# Burial site in Dorset.



## Rosemary (Jan 3, 2009)

London, Dec 31 (ANI): 



  Archaeologists have found more than a dozen skeletons thought to be thousands of years old, at an ancient burial site in Dorset, England.
  Archaeologist David Score said that they had catalogued finds from almost every period of human life. 



  It really added to knowledge of the Bronze and Neolithic eras, he said. Building the relief road has given archaeologists an excuse to excavate and record finds dating back thousands of years, he added. 



Archaeologists uncover 1,000 yr-old burial site in England

_I’ve only just discovered this  internet site and just look at all the finds I’ve missed out on.  Really happy that excavations are done before any new buildings take place._


----------



## Boneman (Feb 28, 2009)

A police spokesman said they were confident of making arrests shortly.....


----------



## Rosemary (Mar 1, 2009)

Boneman said:


> A police spokesman said they were confident of making arrests shortly.....
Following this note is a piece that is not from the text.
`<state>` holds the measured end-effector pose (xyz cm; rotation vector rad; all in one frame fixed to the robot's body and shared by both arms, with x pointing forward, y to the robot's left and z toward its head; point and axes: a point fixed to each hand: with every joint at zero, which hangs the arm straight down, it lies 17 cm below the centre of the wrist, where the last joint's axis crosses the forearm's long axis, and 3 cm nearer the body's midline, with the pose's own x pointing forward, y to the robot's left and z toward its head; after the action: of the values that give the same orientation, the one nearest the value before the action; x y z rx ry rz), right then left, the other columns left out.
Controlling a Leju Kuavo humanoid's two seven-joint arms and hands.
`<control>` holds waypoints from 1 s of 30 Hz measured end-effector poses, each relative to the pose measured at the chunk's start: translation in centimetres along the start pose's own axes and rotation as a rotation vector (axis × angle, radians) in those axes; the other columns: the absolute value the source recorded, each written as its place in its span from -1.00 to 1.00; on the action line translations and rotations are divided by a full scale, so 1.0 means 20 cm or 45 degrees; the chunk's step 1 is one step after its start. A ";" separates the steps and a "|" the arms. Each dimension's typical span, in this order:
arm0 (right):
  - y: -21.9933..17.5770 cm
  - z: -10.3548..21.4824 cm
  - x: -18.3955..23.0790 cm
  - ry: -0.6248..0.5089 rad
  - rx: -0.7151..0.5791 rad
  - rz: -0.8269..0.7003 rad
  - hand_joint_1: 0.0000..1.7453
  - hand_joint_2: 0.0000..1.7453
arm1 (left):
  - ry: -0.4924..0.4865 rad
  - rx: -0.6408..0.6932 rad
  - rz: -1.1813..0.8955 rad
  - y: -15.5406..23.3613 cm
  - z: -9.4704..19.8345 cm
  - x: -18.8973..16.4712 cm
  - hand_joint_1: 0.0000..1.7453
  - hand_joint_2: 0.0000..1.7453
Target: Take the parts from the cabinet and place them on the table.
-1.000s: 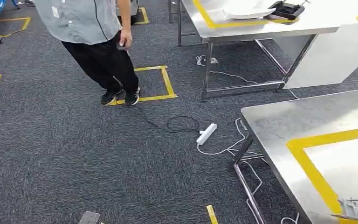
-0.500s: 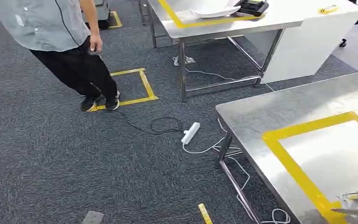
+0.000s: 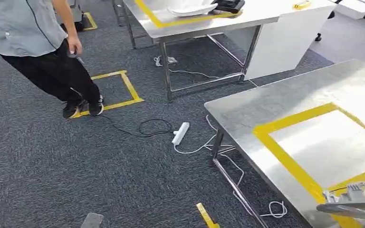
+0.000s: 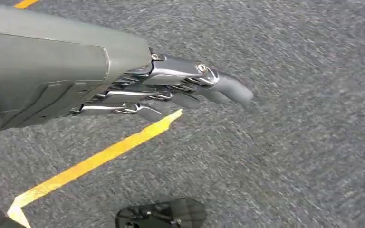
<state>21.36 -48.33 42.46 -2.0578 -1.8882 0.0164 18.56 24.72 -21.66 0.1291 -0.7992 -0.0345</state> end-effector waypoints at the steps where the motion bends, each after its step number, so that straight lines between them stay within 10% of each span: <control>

Oh great!  Just make sure they don't take off with yours as well, Boneman


----------



## Precision Grace (Mar 1, 2009)

have you seen the video? 
Weymouth Relief Road archaeological investigations - Dorset For You

look out for the rubber boots and headmaster at the end


----------



## Rosemary (Mar 2, 2009)

I don't have anyway to view the video PG but it was great to read that they found a burial and a 'barrow'.


----------